"“It was like an airbag, it cushioned the blow”: A multi-site qualitative study of bereaved parents’ experiences of using cooling facilities

Julia Hackett, Emily Heavey, Bryony Beresford

Research output: Contribution to journalArticlepeer-review

Abstract

Background: The death of a child is an acutely distressing experience. Evidence on the benefits and value to parents of spending time with their child’s body following their death means this is now integrated into routine practice. UK children’s hospices have a tradition of offering parents opportunity to use cooling facilities to extend this time by slowing deterioration of the body.

Aim: To explore parents’ experiences of using cooling facilities and their beliefs about how it shaped their experiences of the very early days of bereavement, and on-going grieving processes.

Methods: Multi-site qualitative study employing in-depth interviews with bereaved parents whose child had died within the previous 36 months and had used a CF provided by a UK children’s hospice. Data were analysed using narrative and thematic approaches.
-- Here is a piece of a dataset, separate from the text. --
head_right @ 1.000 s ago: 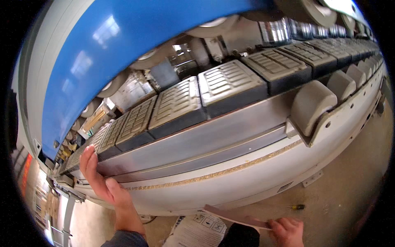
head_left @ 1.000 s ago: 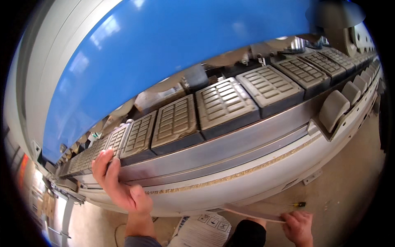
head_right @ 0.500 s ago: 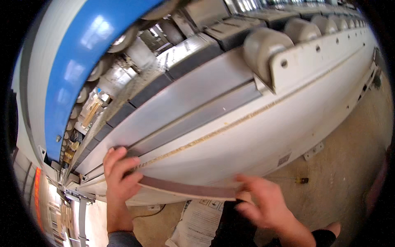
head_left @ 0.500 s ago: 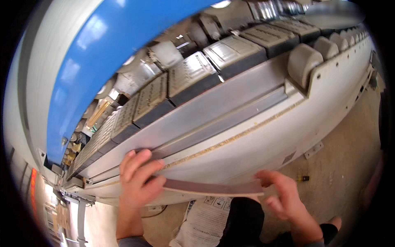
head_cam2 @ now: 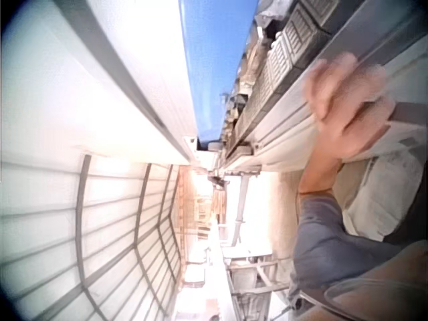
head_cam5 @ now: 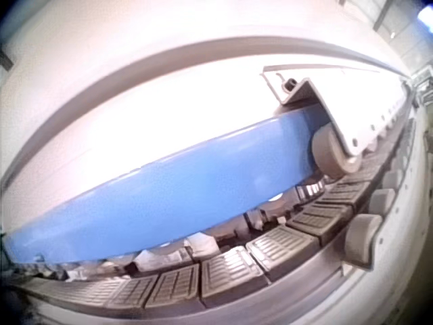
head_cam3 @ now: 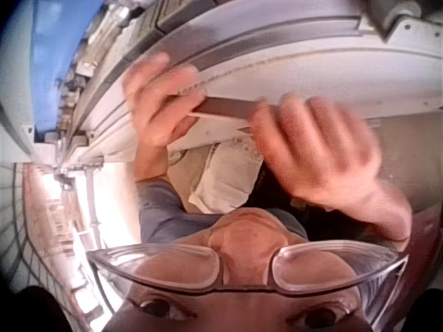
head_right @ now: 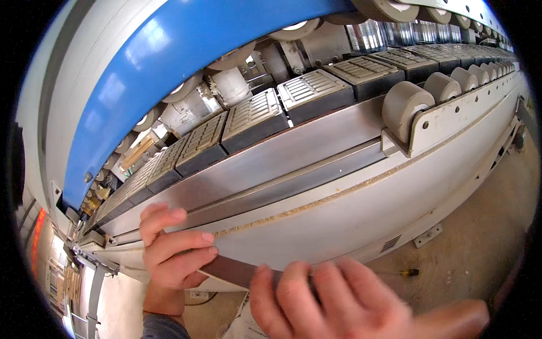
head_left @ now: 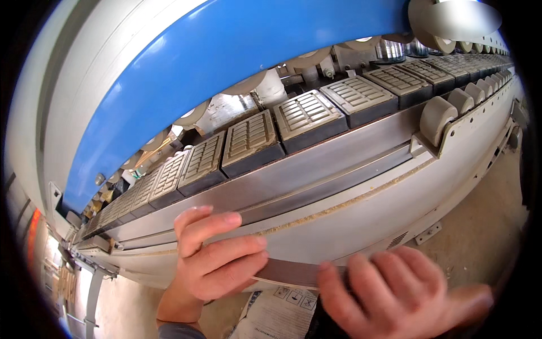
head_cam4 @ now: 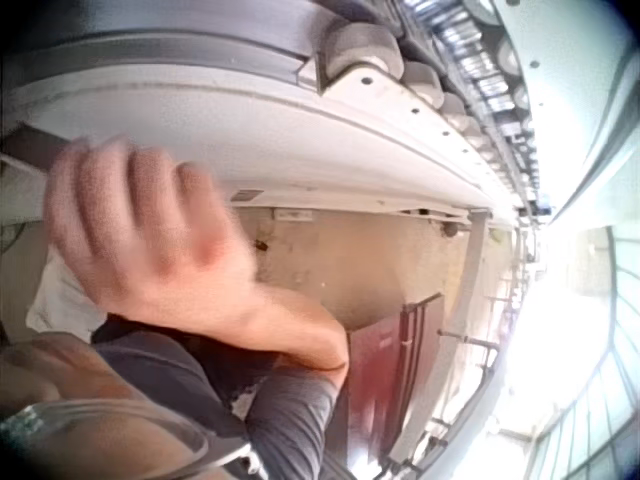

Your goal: The person operates a computer interface for a large industrial machine, then walks to the side of the machine and uses a small scraper and a tool to remove debris from a conveyor track.

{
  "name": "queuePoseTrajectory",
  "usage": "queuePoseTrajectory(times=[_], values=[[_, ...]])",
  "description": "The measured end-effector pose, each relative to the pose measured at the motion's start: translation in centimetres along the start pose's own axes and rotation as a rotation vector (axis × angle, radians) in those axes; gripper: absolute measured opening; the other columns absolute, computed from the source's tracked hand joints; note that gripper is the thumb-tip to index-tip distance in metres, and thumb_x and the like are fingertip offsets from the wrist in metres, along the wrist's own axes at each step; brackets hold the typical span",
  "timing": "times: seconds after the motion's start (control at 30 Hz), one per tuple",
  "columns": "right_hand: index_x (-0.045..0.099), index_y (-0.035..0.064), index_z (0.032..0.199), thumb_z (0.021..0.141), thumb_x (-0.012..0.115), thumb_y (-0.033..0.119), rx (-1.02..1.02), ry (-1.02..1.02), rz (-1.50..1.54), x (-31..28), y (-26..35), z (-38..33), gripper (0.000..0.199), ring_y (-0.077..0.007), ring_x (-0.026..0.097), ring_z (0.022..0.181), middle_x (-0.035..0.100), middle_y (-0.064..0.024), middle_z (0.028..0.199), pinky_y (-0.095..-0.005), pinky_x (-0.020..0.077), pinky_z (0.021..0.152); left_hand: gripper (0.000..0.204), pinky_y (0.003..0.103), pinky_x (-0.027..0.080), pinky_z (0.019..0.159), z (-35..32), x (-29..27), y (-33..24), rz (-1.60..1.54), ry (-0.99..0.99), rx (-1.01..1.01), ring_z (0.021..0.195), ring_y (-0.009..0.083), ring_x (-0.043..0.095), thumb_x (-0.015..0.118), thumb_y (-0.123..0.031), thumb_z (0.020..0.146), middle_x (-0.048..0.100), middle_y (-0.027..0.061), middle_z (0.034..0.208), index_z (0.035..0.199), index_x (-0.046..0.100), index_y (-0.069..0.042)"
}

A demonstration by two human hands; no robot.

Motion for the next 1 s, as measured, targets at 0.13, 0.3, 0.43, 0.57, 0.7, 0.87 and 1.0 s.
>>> queuePoseTrajectory(times=[0.13, 0.3, 0.43, 0.57, 0.7, 0.87, 1.0], values=[[0.066, 0.0030, 0.111, 0.082, 0.067, 0.006, 0.045, -0.131, -0.166, 2.9, -3.7, -1.6, 0.029, -0.0268, 0.060, 0.073, 0.061, -0.0164, 0.092, -0.0396, 0.0509, 0.065, 0.053, 0.053, 0.037, 0.108, -3.7, -1.0, 3.0, 0.317, -0.420, -0.322, 0.124, 0.0346, 0.053, 0.065, -0.047, 0.092, 0.062, 0.0147, 0.129, 0.124, 0.064, -0.005], [0.065, -0.0026, 0.109, 0.082, 0.063, -0.009, 0.246, -0.095, -0.394, 0.3, -6.1, 2.3, 0.028, -0.0300, 0.059, 0.076, 0.058, -0.0168, 0.089, -0.0354, 0.0488, 0.070, 0.084, 0.051, 0.028, 0.115, -6.2, -1.1, 4.4, 0.629, -0.123, -0.499, 0.130, 0.0372, 0.047, 0.047, -0.066, 0.095, 0.056, 0.0204, 0.137, 0.139, 0.050, 0.005], [0.066, -0.0039, 0.106, 0.082, 0.063, -0.012, 0.355, -0.052, -0.473, 0.9, -5.6, 6.0, 0.026, -0.0290, 0.058, 0.075, 0.056, -0.0146, 0.085, -0.0346, 0.0474, 0.069, 0.085, 0.051, 0.027, 0.116, -6.0, -2.7, 4.7, 0.555, -0.020, -0.478, 0.134, 0.0369, 0.044, 0.051, -0.064, 0.091, 0.054, 0.0214, 0.140, 0.141, 0.049, 0.006], [0.069, -0.0029, 0.102, 0.083, 0.067, -0.005, 0.383, -0.066, -0.512, 2.4, -5.6, 8.3, 0.020, -0.0319, 0.062, 0.072, 0.061, -0.0161, 0.083, -0.0371, 0.0476, 0.067, 0.087, 0.049, 0.027, 0.118, -6.5, -2.5, 3.8, 0.540, 0.044, -0.579, 0.139, 0.0385, 0.042, 0.054, -0.059, 0.089, 0.051, 0.0240, 0.144, 0.145, 0.044, 0.007], [0.070, -0.0031, 0.098, 0.085, 0.069, 0.002, 0.444, -0.131, -0.475, 3.8, -5.3, 10.0, 0.014, -0.0322, 0.065, 0.073, 0.067, -0.0190, 0.085, -0.0376, 0.0497, 0.070, 0.096, 0.048, 0.028, 0.118, -7.3, -4.6, 3.8, 0.544, 0.194, -0.617, 0.143, 0.0393, 0.039, 0.057, -0.062, 0.085, 0.046, 0.0255, 0.150, 0.150, 0.037, 0.007], [0.070, -0.0038, 0.095, 0.085, 0.070, 0.003, 0.521, -0.125, -0.431, 4.8, -5.4, 9.9, 0.012, -0.0294, 0.064, 0.071, 0.067, -0.0179, 0.082, -0.0360, 0.0492, 0.069, 0.101, 0.048, 0.029, 0.118, -7.7, -2.9, 4.2, 0.566, 0.260, -0.665, 0.146, 0.0374, 0.036, 0.059, -0.063, 0.082, 0.043, 0.0250, 0.153, 0.151, 0.035, 0.006], [0.069, -0.0046, 0.093, 0.086, 0.071, 0.004, 0.561, -0.176, -0.276, 4.5, -6.1, 9.6, 0.012, -0.0260, 0.062, 0.068, 0.066, -0.0161, 0.078, -0.0343, 0.0483, 0.067, 0.101, 0.050, 0.029, 0.118, -7.6, -3.4, 4.0, 0.552, 0.234, -0.648, 0.146, 0.0395, 0.035, 0.058, -0.063, 0.083, 0.042, 0.0275, 0.152, 0.151, 0.034, 0.008]])
Point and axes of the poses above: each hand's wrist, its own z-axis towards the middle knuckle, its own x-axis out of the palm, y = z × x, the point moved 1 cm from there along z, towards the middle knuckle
Results: Parents were recruited via 8 children’s hospices in England and Wales. A quarter of families approached were recruited, 23 interviews were completed. The ways parents used cooling facilities varied considerably. There was unanimous agreement on their value and benefits. We found evidence that using a cooling facility supported parents to begin to engage with the grief tasks. As well as easing the immediate experience, use of cooling facilities may influence bereavement outcomes in the longer term.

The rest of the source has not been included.